Ullaskar, for example, one of the most dynamic, determined and high-souled among the early revolutionaries, transported to the Cellular in 1909 after being convicted in the Alipore Bomb Case, was pushed to madness with torture and humiliation. His protest on the behaviour of the jailor and wardens, led Ullaskar to be manacled and chained to the barrack wall for seven days; suffering from a very high fever and condemned to stand without respite, he lost his mental balance, and was then subjected to electric shock to ensure that he was not feigning madness.
Savarkar recounts the heart-rending cries of Ullaskar when given the shock, "If a young man of this jovial mood, ever smiling, ever witty, one whom the sentence of death could not repress, the fearless Ullaskar, could go mad, then what of us who were passing through a similar ordeal of prison-life?...We were hoping against hope...that other Officers in the jail would yet look after him, and nurse him back to sanity and health. The morning came and what did we find? We found that the cries had grown more frequent and harsher in sound. Ama, Ama – mother, mother – that was the sound we heard repeatedly. It wrung our hearts and deafened our ears. What was really the matter?

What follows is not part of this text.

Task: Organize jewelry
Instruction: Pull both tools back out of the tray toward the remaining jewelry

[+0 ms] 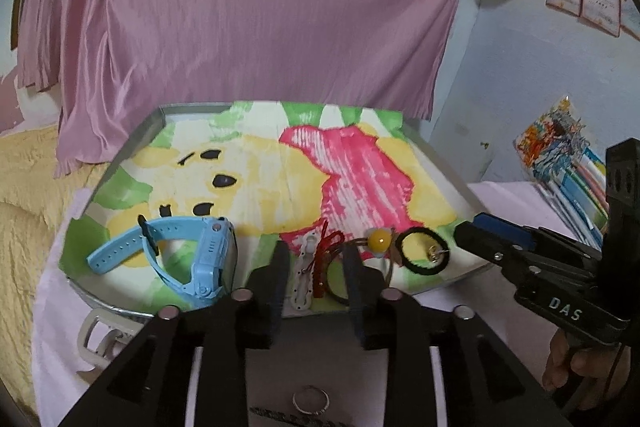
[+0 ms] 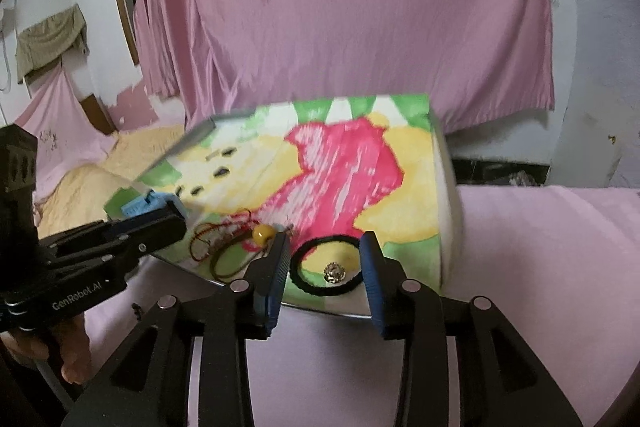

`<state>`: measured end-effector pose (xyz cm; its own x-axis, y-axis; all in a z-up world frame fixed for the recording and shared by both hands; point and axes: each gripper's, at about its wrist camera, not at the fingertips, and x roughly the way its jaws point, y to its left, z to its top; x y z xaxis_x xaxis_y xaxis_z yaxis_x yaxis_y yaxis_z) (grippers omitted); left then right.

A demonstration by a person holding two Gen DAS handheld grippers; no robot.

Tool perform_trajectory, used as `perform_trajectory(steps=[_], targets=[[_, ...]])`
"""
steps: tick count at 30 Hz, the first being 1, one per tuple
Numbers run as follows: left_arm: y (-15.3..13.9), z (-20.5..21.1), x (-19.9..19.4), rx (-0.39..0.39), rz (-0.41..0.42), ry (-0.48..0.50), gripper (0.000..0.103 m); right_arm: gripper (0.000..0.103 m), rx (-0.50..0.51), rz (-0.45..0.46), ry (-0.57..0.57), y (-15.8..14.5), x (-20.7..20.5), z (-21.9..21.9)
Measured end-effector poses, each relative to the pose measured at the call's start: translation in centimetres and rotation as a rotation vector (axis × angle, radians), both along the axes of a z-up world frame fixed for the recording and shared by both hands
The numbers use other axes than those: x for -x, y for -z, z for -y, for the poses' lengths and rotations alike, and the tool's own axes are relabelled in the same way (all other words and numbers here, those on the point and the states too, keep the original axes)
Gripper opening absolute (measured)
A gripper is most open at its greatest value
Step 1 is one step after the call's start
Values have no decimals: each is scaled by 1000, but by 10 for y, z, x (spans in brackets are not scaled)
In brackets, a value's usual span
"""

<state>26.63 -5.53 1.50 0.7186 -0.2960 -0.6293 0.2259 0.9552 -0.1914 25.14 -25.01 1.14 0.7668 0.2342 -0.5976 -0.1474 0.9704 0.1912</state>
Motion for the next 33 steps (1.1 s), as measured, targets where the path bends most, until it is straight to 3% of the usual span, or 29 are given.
perform_trajectory(steps=[1,5,6,7,9,10,14,16,22,26,33], targets=[[-3,-1,4,4,13,-2,32,45,1,18,7,-3,4,1],[-12,-5,21,13,55,-16,37,49,-12,108,42,-16,30,5],[-15,-8,28,16,67,-22,43,56,-13,128,47,-19,38,5],[-17,-10,34,21,77,-27,56,64,-14,144,51,-21,45,6],[-22,-18,48,48,109,-42,78,70,-16,179,57,-25,59,5],[-24,-22,55,65,130,-51,81,71,-17,200,56,-28,68,3],[-29,-36,82,78,179,-77,85,80,-9,271,63,-34,98,-2],[-29,-43,96,72,205,-92,90,89,-15,307,65,-35,113,-5],[-28,-62,132,48,295,-138,102,96,-6,377,45,-34,145,-18],[-26,-77,150,38,327,-162,102,101,-1,380,12,-27,159,-30],[-12,-95,161,-46,287,-158,102,101,14,314,-6,-11,168,-44]])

None would tell us. Some said they were giving him shocks from an electric battery to discover if he was really mad or was only feigning madness..." Ullaskar himself described that experience, "I felt as though my whole physical frame was being shaken to its very roots, the currents of electricity, that passed through my body, seemed to cut asunder all nerves and sinews, most mercilessly."
The Cellular Jail has borne witness to such sagas of fearlessness and of resistance, it continues to stand, for the discerning and the perceptive, as a lighthouse, reminding us of the preciousness of our freedom, shedding light on the vision that had inspired countless young lives to adopt deprivation and sacrifice, a reminder that the saga of our struggle for freedom was not limited to a few families or to a few leaders.
(The author is Director, Dr. Syama Prasad Mookerjee Research Foundation, New Delhi. Views are personal.)